• _About this exercise_: Extract every line of the material below and reproduce it faithfully.

_ _ _ _ _ _ _

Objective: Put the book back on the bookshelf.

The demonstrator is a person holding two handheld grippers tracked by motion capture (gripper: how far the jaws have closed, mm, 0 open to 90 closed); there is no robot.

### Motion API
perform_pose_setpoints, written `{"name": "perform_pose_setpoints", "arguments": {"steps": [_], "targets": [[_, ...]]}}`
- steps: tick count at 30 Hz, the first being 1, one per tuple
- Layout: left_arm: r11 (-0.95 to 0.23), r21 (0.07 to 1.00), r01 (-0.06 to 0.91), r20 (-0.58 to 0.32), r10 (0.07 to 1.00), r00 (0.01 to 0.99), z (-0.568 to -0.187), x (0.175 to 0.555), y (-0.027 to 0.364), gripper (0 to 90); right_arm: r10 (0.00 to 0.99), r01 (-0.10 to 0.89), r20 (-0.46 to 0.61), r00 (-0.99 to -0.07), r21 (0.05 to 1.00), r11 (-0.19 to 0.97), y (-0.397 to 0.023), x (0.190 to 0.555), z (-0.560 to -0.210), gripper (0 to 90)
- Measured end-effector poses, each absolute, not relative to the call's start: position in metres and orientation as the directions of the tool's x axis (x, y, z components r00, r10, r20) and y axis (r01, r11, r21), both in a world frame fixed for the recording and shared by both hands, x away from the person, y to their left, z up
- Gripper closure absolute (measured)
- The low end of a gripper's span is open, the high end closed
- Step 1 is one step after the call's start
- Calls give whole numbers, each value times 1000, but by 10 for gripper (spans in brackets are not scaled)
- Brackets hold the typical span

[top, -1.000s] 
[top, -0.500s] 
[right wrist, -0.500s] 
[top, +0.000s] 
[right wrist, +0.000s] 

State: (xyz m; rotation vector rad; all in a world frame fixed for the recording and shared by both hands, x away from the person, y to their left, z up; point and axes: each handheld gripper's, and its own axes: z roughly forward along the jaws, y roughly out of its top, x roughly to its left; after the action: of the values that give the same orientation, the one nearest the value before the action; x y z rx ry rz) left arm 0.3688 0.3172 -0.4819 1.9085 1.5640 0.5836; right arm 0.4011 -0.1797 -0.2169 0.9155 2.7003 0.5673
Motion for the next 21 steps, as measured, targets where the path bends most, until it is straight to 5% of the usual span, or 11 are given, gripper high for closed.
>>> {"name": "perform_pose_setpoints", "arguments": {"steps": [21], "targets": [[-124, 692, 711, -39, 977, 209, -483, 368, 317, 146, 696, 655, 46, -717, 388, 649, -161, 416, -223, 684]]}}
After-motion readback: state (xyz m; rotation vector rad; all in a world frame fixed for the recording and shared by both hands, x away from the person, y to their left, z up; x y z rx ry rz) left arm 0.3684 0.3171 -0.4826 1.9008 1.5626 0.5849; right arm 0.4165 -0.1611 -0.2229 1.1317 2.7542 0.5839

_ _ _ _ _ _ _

• _The completed task_:
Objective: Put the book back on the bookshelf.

The demonstrator is a person holding two handheld grippers tracked by motion capture (gripper: how far the jaws have closed, mm, 0 open to 90 closed); there is no robot.

### Motion API
perform_pose_setpoints, written `{"name": "perform_pose_setpoints", "arguments": {"steps": [_], "targets": [[_, ...]]}}`
- steps: tick count at 30 Hz, the first being 1, one per tuple
- Layout: left_arm: r11 (-0.95 to 0.23), r21 (0.07 to 1.00), r01 (-0.06 to 0.91), r20 (-0.58 to 0.32), r10 (0.07 to 1.00), r00 (0.01 to 0.99), z (-0.568 to -0.187), x (0.175 to 0.555), y (-0.027 to 0.364), gripper (0 to 90); right_arm: r10 (0.00 to 0.99), r01 (-0.10 to 0.89), r20 (-0.46 to 0.61), r00 (-0.99 to -0.07), r21 (0.05 to 1.00), r11 (-0.19 to 0.97), y (-0.397 to 0.023), x (0.190 to 0.555), z (-0.560 to -0.210), gripper (0 to 90)
- Measured end-effector poses, each absolute, not relative to the call's start: position in metres and orientation as the directions of the tool's x axis (x, y, z components r00, r10, r20) and y axis (r01, r11, r21), both in a world frame fixed for the recording and shared by both hands, x away from the person, y to their left, z up
- Gripper closure absolute (measured)
- The low end of a gripper's span is open, the high end closed
- Step 1 is one step after the call's start
- Calls give whole numbers, each value times 1000, but by 10 for gripper (spans in brackets are not scaled)
- Brackets hold the typical span

[top, -1.000s] 
[top, -0.500s] 
[right wrist, -0.500s] 
[top, +0.000s] 
[right wrist, +0.000s] 

State: (xyz m; rotation vector rad; all in a world frame fixed for the recording and shared by both hands, x away from the person, y to their left, z up; point and axes: each handheld gripper's, and its own axes: z roughly forward along the jaws, y roughly out of its top, x roughly to its left; after the action: of the values that give the same orientation, the one nearest the value before the action; x y z rx ry rz) left arm 0.3688 0.3172 -0.4819 1.9085 1.5640 0.5836; right arm 0.4011 -0.1797 -0.2169 0.9155 2.7003 0.5673
Motion for the next 21 steps, as measured, targets where the path bends most, until it is straight to 5% of the usual span, or 11 are given, gripper high for closed.
>>> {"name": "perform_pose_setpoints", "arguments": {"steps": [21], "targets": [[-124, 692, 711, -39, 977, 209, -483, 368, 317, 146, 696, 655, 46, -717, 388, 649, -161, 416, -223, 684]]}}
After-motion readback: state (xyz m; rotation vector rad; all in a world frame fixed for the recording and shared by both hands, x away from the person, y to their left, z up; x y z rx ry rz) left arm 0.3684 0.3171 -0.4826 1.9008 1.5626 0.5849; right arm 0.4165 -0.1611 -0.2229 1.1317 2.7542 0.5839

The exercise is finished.